* _What is needed_
If anything in the data looks odd, keep it anyway and write the whole listing out unchanged.

* _Data excerpt_
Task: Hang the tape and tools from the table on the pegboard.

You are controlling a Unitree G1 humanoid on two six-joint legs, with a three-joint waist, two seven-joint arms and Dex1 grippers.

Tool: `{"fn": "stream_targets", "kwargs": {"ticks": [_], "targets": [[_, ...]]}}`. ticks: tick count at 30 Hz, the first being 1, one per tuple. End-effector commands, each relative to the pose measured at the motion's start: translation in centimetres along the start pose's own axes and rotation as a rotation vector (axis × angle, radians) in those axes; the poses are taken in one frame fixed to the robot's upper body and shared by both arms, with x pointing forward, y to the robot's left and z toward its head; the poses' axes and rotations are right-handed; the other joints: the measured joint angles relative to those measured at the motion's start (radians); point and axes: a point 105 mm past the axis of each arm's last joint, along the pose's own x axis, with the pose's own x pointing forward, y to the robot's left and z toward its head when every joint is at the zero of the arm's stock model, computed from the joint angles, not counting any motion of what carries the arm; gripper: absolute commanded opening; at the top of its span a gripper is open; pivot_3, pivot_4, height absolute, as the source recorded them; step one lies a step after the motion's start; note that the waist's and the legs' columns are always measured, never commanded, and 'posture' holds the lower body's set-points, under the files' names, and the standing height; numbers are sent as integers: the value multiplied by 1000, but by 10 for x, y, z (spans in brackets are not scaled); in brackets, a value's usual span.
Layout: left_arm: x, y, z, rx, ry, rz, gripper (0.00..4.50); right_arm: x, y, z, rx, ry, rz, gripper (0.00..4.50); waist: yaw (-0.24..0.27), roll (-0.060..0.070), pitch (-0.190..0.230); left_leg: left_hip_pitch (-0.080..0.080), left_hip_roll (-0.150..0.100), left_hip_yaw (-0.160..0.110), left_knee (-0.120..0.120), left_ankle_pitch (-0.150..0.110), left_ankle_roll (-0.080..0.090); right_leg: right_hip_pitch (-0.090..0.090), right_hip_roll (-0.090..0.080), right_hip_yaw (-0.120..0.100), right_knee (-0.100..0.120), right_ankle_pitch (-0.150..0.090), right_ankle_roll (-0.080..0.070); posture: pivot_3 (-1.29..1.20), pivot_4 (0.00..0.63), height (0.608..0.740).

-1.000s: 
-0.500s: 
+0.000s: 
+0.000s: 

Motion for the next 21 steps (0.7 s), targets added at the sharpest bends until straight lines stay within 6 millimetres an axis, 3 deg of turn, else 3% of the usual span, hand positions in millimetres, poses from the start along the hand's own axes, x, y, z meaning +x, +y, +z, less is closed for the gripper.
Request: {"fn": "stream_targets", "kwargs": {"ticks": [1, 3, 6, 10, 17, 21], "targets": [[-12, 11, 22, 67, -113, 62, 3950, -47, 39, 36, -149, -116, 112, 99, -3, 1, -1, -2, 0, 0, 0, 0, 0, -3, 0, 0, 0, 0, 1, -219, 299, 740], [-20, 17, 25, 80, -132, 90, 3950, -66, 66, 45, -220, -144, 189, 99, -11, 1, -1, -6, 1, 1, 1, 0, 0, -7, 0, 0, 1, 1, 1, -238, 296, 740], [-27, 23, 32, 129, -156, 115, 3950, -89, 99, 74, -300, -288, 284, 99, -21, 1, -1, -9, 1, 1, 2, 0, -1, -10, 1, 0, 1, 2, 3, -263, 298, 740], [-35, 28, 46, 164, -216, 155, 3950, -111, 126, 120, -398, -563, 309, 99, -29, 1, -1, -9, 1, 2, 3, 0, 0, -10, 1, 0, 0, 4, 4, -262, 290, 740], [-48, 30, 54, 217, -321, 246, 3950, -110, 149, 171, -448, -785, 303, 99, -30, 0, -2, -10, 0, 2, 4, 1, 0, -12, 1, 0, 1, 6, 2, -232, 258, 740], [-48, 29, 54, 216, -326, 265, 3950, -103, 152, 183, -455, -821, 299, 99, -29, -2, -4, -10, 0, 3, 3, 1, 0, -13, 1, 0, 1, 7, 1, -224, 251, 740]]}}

* _Answer below_
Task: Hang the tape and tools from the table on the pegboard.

You are controlling a Unitree G1 humanoid on two six-joint legs, with a three-joint waist, two seven-joint arms and Dex1 grippers.

Tool: `{"fn": "stream_targets", "kwargs": {"ticks": [_], "targets": [[_, ...]]}}`. ticks: tick count at 30 Hz, the first being 1, one per tuple. End-effector commands, each relative to the pose measured at the motion's start: translation in centimetres along the start pose's own axes and rotation as a rotation vector (axis × angle, radians) in those axes; the poses are taken in one frame fixed to the robot's upper body and shared by both arms, with x pointing forward, y to the robot's left and z toward its head; the poses' axes and rotations are right-handed; the other joints: the measured joint angles relative to those measured at the motion's start (radians); point and axes: a point 105 mm past the axis of each arm's last joint, along the pose's own x axis, with the pose's own x pointing forward, y to the robot's left and z toward its head when every joint is at the zero of the arm's stock model, computed from the joint angles, not counting any motion of what carries the arm; gripper: absolute commanded opening; at the top of its span a gripper is open; pivot_3, pivot_4, height absolute, as the source recorded them; step one lies a step after the motion's start; note that the waist's and the legs' columns are always measured, never commanded, and 'posture' holds the lower body's set-points, under the files' names, and the standing height; numbers are sent as integers: the value multiplied by 1000, but by 10 for x, y, z (spans in brackets are not scaled); in brackets, a value's usual span.
Layout: left_arm: x, y, z, rx, ry, rz, gripper (0.00..4.50); right_arm: x, y, z, rx, ry, rz, gripper (0.00..4.50); waist: yaw (-0.24..0.27), roll (-0.060..0.070), pitch (-0.190..0.230); left_leg: left_hip_pitch (-0.080..0.080), left_hip_roll (-0.150..0.100), left_hip_yaw (-0.160..0.110), left_knee (-0.120..0.120), left_ankle_pitch (-0.150..0.110), left_ankle_roll (-0.080..0.090); right_leg: right_hip_pitch (-0.090..0.090), right_hip_roll (-0.090..0.080), right_hip_yaw (-0.120..0.100), right_knee (-0.100..0.120), right_ankle_pitch (-0.150..0.090), right_ankle_roll (-0.080..0.070); posture: pivot_3 (-1.29..1.20), pivot_4 (0.00..0.63), height (0.608..0.740).

-1.000s: 
-0.500s: 
+0.000s: 
+0.000s: 

Motion for the next 21 steps (0.7 s), targets added at the sharpest bends until straight lines stay within 6 millimetres an axis, 3 deg of turn, else 3% of the usual span, hand positions in millimetres, poses from the start along the hand's own axes, x, y, z meaning +x, +y, +z, less is closed for the gripper.
Request: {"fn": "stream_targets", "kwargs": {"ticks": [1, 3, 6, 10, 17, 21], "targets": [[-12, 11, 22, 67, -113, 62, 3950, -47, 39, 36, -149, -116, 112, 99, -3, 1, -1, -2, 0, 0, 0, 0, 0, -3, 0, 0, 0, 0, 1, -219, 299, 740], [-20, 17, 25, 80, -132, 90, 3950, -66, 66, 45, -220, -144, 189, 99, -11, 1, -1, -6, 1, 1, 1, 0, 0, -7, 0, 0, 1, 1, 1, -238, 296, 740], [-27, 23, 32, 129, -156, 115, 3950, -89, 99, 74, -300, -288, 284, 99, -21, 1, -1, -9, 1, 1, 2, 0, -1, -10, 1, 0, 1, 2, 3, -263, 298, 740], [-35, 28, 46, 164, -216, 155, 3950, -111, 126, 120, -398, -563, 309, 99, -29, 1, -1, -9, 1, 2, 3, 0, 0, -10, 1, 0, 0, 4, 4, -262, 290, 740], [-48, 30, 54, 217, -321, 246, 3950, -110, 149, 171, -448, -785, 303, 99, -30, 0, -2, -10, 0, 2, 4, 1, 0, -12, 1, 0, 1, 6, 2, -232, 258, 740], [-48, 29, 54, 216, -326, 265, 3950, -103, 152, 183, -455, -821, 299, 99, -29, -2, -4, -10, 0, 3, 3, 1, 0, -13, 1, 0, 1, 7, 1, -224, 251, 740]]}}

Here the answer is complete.